In recent years novel drugs have been invented that induce proximity between a disease-causing protein and an enzyme called a ubiquitin ligase that promotes the destruction of the problematic protein. This new drug modality is feeding a billion dollar per year industry push to employ ubiquitin ligases to treat various human diseases. Most of these efforts have been utilizing a family of enzymes called the Cullin-RING ligases (CRLs). With some 200 members in humans, the CRLs collectively control approximately 20 % of ubiquitin-dependent protein degradation in cells. As such, an appreciation for how these enzymes are regulated is of considerable interest to a very wide audience. Human CRLs are known to partner with at least 7 additional enzymes, which we refer to as ubiquitin-carrying enzymes (UCEs), that are required to promote CRL-dependent protein substrate degradation. The control of CRLs is believed to be determined predominantly through their reversible modification with a protein called NEDD8. Furthermore, it also was believed that UCEs act promiscuously towards CRLs which would preclude CRL regulation at the level of CRL-UCE interaction. However, CRL-UCE specificity is strongly implied by the recent structure of an active CRL. Preliminary results from our R01 grant indicate that CRL-UCE specificity endows these pairs with exceptionally rapid rates of ubiquitin transfer, potentially providing an additional layer of control of CRL function beyond neddylation. In consideration of these observations, this administrative supplement seeks to obtain a stopped-flow instrument to develop biophysical protein-protein interaction assays to measure the kinetics of formation of the protein complexes between UCEs and CRLs. The results generated from these studies will help explain on a mechanistic level how CRL-UCE specificity is achieved.

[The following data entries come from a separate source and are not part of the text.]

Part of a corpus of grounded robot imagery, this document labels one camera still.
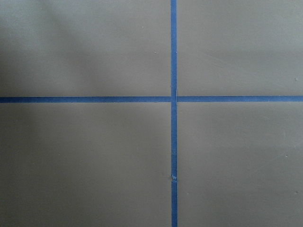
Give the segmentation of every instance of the gray panel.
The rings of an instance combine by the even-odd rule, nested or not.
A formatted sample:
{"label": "gray panel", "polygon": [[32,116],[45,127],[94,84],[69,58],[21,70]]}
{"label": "gray panel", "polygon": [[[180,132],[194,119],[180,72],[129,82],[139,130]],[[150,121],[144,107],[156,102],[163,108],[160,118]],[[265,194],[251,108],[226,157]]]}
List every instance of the gray panel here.
{"label": "gray panel", "polygon": [[1,104],[0,226],[170,226],[170,105]]}
{"label": "gray panel", "polygon": [[180,227],[300,227],[302,103],[180,103]]}
{"label": "gray panel", "polygon": [[0,96],[169,95],[169,1],[0,5]]}
{"label": "gray panel", "polygon": [[179,95],[302,95],[303,2],[179,0]]}

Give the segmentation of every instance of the blue line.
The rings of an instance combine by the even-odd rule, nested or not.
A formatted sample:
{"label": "blue line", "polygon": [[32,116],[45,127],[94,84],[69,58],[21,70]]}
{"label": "blue line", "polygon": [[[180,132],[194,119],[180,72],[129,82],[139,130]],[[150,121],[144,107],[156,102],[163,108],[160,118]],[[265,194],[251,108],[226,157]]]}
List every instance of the blue line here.
{"label": "blue line", "polygon": [[171,226],[178,226],[177,0],[170,2],[171,33]]}
{"label": "blue line", "polygon": [[303,96],[178,96],[178,102],[303,102]]}
{"label": "blue line", "polygon": [[0,103],[168,103],[169,96],[0,97]]}

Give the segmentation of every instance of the rectangular gray section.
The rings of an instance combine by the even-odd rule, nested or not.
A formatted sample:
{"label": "rectangular gray section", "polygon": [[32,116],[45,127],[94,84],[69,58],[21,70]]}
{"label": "rectangular gray section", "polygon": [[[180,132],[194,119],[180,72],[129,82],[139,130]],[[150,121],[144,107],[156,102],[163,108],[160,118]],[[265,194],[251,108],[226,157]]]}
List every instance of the rectangular gray section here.
{"label": "rectangular gray section", "polygon": [[179,0],[178,94],[303,95],[303,2]]}
{"label": "rectangular gray section", "polygon": [[0,5],[0,96],[169,96],[169,1]]}
{"label": "rectangular gray section", "polygon": [[0,226],[170,226],[169,118],[169,103],[1,104]]}
{"label": "rectangular gray section", "polygon": [[179,103],[180,227],[300,227],[303,103]]}

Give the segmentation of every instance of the vertical blue tape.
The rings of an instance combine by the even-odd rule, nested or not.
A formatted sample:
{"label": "vertical blue tape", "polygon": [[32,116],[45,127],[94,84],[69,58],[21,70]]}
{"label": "vertical blue tape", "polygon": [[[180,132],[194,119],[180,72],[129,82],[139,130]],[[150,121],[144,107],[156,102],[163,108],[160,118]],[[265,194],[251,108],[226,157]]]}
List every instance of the vertical blue tape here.
{"label": "vertical blue tape", "polygon": [[171,32],[171,226],[178,226],[177,178],[177,0],[170,2]]}

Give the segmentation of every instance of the horizontal blue tape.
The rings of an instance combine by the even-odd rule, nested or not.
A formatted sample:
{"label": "horizontal blue tape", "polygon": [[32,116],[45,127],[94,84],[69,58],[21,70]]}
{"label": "horizontal blue tape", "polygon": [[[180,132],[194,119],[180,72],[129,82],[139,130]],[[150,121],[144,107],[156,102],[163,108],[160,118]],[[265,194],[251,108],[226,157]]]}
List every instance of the horizontal blue tape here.
{"label": "horizontal blue tape", "polygon": [[178,96],[183,103],[215,102],[303,102],[303,96]]}
{"label": "horizontal blue tape", "polygon": [[0,103],[168,103],[170,96],[0,97]]}

近年来，已经发明了新的药物，其诱导致病蛋白质与 一种叫做泛蛋白连接酶的酶，可以促进有问题的蛋白质的破坏。这种新药 模式是每年提供十亿美元的工业推动，以利用泛素连接酶来治疗各种人类疾病。 疾病这些努力中的大多数都利用了称为Cullin-RING连接酶（CRL）的酶家族。 在人类中有大约200个成员，CRL共同控制了大约20%的泛素依赖性蛋白。 细胞中的蛋白质降解。因此，了解这些酶是如何调节的是相当重要的。 引起了广大观众的兴趣。已知人类CRL与至少7种另外的酶合作， 我们称之为泛素携带酶（UCEs），它是促进CRL依赖性蛋白底物 降解CRL的控制被认为主要通过其可逆的 被一种叫做NEDD 8的蛋白质修饰。此外，它也被认为是UCE行为杂乱 在CRL-UCE交互水平上排除CRL监管的CRL。然而，CRL-UCE 活性CRL的最新结构强烈暗示了特异性。R 01赠款的初步结果 表明CRL-UCE特异性赋予这些对以异常快速泛素转移速率， 潜在地提供除neddylation之外的CRL功能的附加控制层。考虑到这些 根据观察，本行政补充旨在获得停流仪器来开发生物物理 蛋白质-蛋白质相互作用测定，以测量UCE之间蛋白质复合物形成的动力学 和CRL。从这些研究中产生的结果将有助于解释在一个机制水平上， 实现了特异性。